- Exercise -
From the entries that follow, copy exactly the lines beginning at the line holding "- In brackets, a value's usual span" and continuing through the line holding "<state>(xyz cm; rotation".

- Records provided -
------------------------------------
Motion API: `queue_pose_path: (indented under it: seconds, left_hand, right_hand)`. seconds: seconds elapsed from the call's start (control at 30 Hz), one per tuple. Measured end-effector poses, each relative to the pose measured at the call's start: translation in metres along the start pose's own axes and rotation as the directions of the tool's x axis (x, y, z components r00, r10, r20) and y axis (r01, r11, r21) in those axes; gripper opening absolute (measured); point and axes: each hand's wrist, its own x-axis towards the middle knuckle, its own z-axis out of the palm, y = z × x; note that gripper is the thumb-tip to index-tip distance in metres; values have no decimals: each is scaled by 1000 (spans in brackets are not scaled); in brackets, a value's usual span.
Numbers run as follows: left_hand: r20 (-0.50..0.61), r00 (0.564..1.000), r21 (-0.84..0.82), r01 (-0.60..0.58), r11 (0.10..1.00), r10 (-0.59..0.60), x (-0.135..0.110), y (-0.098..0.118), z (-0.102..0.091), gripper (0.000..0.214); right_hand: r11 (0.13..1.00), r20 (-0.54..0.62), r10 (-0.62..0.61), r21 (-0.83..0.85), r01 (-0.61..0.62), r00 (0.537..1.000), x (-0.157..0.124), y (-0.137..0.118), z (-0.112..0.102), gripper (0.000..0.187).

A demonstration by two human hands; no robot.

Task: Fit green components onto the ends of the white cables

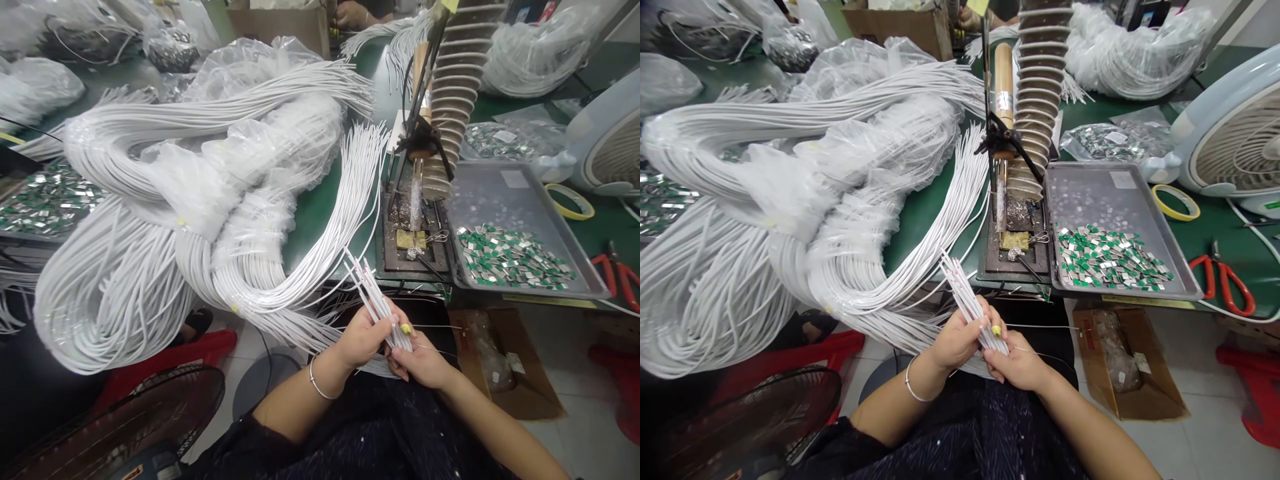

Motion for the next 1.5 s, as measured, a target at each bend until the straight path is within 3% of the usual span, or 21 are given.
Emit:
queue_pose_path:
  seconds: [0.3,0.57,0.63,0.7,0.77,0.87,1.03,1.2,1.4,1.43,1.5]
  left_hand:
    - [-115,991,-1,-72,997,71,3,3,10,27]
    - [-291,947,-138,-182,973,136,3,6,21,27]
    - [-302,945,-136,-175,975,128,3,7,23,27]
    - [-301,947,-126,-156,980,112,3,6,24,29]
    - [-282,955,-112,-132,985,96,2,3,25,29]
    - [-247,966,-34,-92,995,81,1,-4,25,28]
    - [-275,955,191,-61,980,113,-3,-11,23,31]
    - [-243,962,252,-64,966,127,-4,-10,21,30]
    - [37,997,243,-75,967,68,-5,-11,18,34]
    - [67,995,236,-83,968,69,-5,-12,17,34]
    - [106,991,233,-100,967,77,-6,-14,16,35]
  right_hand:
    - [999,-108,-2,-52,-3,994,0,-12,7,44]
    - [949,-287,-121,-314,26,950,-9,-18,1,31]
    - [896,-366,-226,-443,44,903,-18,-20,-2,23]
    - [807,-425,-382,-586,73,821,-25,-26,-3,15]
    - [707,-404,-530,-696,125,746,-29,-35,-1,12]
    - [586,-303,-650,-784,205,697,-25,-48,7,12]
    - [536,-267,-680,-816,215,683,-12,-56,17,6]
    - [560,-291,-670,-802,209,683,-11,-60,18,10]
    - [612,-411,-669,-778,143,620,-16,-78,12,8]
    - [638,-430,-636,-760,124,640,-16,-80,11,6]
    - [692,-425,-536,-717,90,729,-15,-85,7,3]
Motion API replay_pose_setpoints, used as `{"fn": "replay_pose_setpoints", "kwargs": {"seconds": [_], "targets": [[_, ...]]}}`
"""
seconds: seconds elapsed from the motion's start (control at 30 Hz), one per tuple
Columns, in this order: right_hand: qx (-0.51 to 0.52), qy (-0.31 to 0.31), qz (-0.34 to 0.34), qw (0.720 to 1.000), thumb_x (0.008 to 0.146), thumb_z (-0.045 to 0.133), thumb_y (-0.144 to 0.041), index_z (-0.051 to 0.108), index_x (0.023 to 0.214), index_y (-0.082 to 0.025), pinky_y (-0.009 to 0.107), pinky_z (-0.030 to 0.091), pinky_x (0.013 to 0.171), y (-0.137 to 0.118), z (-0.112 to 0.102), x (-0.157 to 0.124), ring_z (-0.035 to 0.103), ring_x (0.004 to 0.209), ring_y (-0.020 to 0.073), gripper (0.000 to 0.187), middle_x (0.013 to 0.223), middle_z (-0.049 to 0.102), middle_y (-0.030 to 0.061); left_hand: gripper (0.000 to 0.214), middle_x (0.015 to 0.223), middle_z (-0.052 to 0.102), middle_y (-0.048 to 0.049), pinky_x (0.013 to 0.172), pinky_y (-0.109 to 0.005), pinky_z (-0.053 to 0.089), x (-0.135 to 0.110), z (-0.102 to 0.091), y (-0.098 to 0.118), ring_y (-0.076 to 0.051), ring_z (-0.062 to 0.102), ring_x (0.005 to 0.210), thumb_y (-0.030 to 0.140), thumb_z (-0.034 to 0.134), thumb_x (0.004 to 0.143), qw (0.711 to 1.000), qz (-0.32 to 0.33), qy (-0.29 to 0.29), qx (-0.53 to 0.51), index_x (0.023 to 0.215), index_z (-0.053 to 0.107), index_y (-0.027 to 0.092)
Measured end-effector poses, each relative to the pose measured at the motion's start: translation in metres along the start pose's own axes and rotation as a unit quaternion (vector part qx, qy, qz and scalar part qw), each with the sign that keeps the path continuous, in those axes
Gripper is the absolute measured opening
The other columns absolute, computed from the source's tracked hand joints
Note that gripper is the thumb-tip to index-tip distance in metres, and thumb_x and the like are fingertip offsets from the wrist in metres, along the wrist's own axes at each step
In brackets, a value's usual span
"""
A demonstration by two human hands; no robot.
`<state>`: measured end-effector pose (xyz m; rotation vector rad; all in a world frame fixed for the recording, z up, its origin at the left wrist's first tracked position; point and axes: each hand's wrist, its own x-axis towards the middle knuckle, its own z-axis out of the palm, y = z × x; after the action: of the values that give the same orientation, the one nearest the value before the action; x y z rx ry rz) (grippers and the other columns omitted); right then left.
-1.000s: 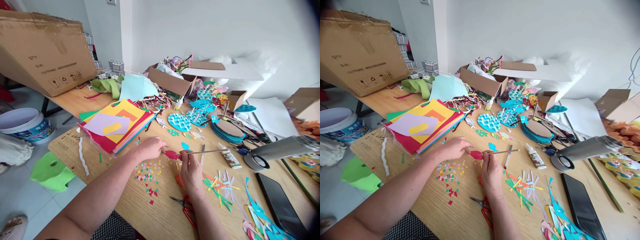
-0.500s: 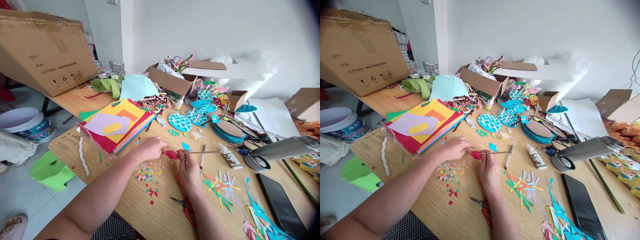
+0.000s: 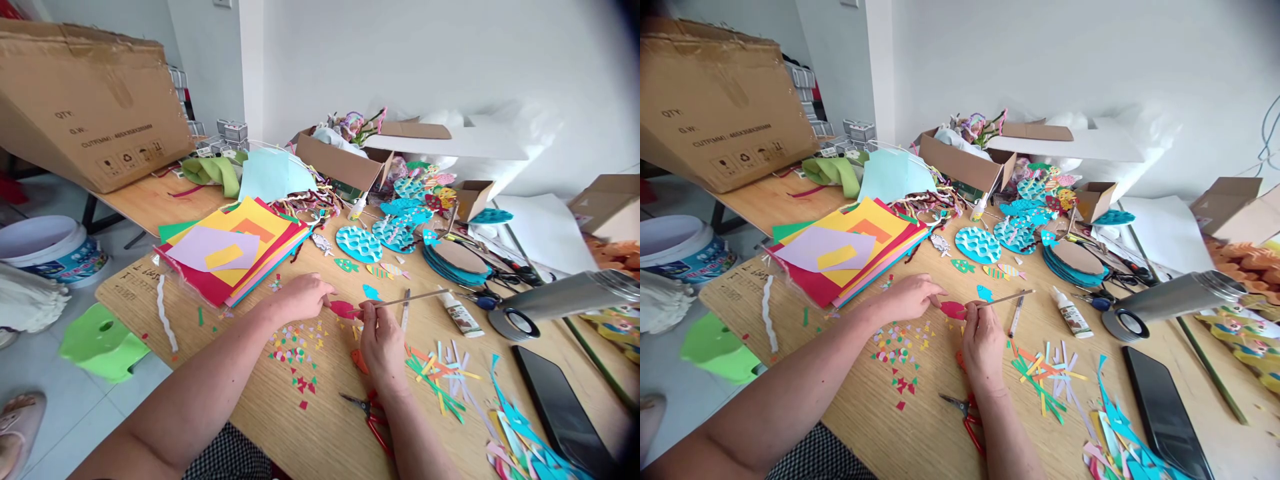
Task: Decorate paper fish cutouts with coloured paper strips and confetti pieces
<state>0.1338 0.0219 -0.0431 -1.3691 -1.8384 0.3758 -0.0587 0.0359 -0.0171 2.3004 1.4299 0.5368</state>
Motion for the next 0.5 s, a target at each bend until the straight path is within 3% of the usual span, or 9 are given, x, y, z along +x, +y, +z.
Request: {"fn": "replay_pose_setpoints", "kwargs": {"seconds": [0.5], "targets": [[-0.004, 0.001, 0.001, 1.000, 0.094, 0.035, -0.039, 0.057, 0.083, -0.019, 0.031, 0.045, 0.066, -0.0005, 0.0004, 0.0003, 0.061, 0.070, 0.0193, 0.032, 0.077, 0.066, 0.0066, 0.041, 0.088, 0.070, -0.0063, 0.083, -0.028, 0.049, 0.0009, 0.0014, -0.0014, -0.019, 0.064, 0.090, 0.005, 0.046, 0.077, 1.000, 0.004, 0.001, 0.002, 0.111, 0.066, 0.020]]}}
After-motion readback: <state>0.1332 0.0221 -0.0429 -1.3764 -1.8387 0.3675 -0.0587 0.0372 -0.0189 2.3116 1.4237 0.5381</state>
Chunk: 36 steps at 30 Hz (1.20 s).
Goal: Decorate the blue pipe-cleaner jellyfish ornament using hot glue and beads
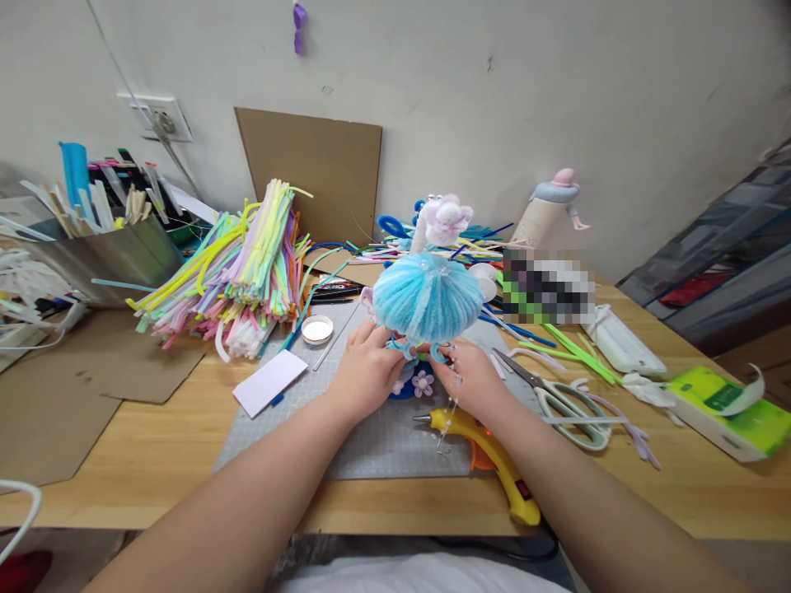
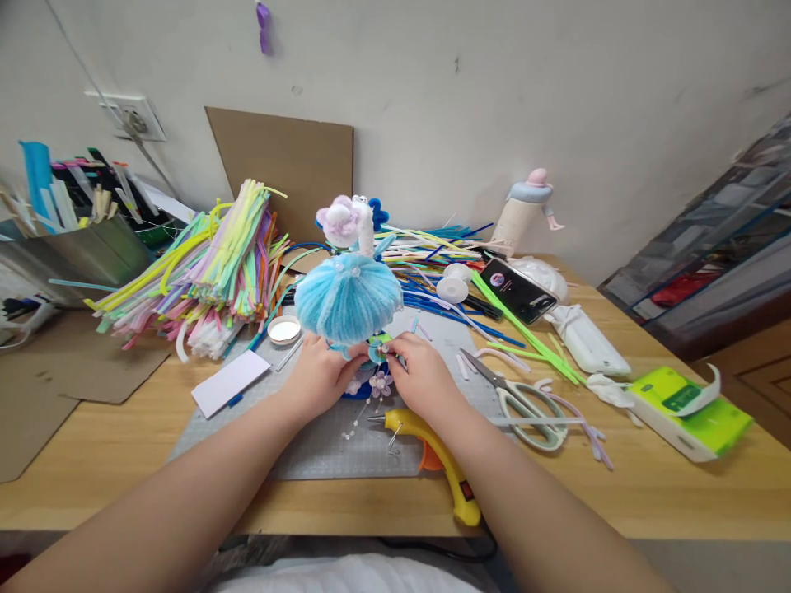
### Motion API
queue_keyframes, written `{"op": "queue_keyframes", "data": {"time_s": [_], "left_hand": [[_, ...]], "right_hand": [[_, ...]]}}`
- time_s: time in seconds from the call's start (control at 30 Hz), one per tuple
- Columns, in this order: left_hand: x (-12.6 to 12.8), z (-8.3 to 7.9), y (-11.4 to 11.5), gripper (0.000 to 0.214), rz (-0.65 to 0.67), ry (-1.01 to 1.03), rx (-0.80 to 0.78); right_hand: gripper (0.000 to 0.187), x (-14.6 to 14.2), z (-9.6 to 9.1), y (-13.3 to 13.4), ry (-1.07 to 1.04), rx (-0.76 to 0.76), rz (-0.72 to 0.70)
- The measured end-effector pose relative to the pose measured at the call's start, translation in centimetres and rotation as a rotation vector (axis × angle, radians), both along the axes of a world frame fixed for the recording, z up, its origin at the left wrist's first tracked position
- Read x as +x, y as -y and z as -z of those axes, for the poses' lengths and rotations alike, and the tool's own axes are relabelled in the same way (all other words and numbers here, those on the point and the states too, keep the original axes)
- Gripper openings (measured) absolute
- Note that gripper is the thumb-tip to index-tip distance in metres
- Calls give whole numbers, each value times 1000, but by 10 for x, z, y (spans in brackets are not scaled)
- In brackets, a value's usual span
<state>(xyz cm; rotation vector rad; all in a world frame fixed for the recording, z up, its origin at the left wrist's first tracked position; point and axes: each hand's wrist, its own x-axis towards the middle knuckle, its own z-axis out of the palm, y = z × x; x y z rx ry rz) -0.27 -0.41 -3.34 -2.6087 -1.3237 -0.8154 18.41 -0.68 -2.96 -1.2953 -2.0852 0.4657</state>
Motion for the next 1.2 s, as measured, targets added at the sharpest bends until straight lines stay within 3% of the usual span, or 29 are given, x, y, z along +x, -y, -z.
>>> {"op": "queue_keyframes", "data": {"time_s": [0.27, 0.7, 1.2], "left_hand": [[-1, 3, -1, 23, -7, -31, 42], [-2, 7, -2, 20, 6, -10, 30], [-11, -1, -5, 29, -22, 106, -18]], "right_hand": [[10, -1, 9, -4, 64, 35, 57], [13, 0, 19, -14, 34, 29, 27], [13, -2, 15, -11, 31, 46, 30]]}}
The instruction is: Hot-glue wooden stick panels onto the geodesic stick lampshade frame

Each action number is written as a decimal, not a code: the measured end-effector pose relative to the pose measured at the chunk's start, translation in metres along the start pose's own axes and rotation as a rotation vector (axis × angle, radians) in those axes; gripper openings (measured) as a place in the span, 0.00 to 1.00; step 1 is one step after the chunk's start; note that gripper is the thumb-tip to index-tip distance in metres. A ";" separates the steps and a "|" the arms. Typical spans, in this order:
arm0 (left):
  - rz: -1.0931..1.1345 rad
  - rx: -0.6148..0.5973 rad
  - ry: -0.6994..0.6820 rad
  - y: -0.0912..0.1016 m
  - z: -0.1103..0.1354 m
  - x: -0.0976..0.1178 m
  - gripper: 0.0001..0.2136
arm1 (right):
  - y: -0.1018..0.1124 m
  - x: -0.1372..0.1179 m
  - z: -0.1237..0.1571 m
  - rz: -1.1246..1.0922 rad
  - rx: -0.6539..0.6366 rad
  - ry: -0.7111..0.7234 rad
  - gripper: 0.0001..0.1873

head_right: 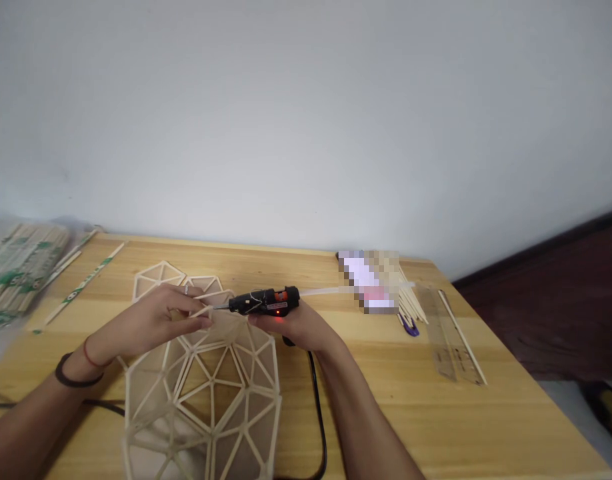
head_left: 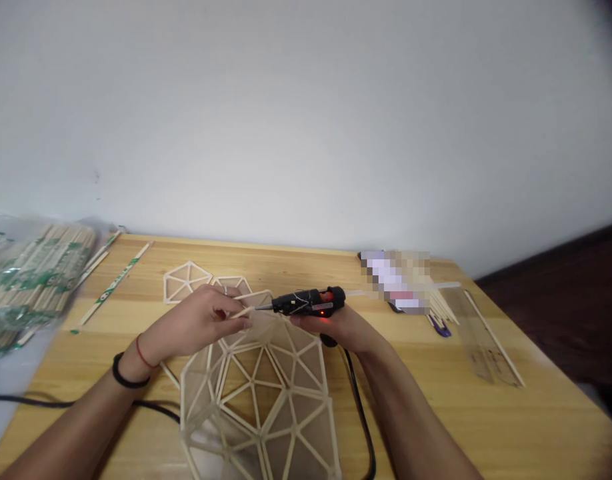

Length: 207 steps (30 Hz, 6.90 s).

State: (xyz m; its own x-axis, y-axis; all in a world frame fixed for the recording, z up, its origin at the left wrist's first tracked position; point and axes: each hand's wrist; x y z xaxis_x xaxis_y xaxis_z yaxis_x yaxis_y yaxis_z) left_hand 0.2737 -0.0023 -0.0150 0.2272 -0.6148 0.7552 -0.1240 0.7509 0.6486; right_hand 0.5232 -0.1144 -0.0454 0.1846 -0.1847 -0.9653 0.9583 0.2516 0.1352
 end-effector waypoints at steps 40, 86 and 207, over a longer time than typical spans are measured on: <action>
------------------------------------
- Your response -
- In brackets, a value's usual span
<state>(xyz cm; rotation vector rad; all in a world frame fixed for the recording, z up, its origin at the left wrist's first tracked position; point and axes: each hand's wrist, its own x-axis towards the middle knuckle, its own z-axis out of the palm, y = z × x; x y z rx ry rz) -0.27 -0.41 -3.34 -2.6087 -1.3237 -0.8154 18.41 -0.68 -2.96 -1.2953 -2.0852 0.4657</state>

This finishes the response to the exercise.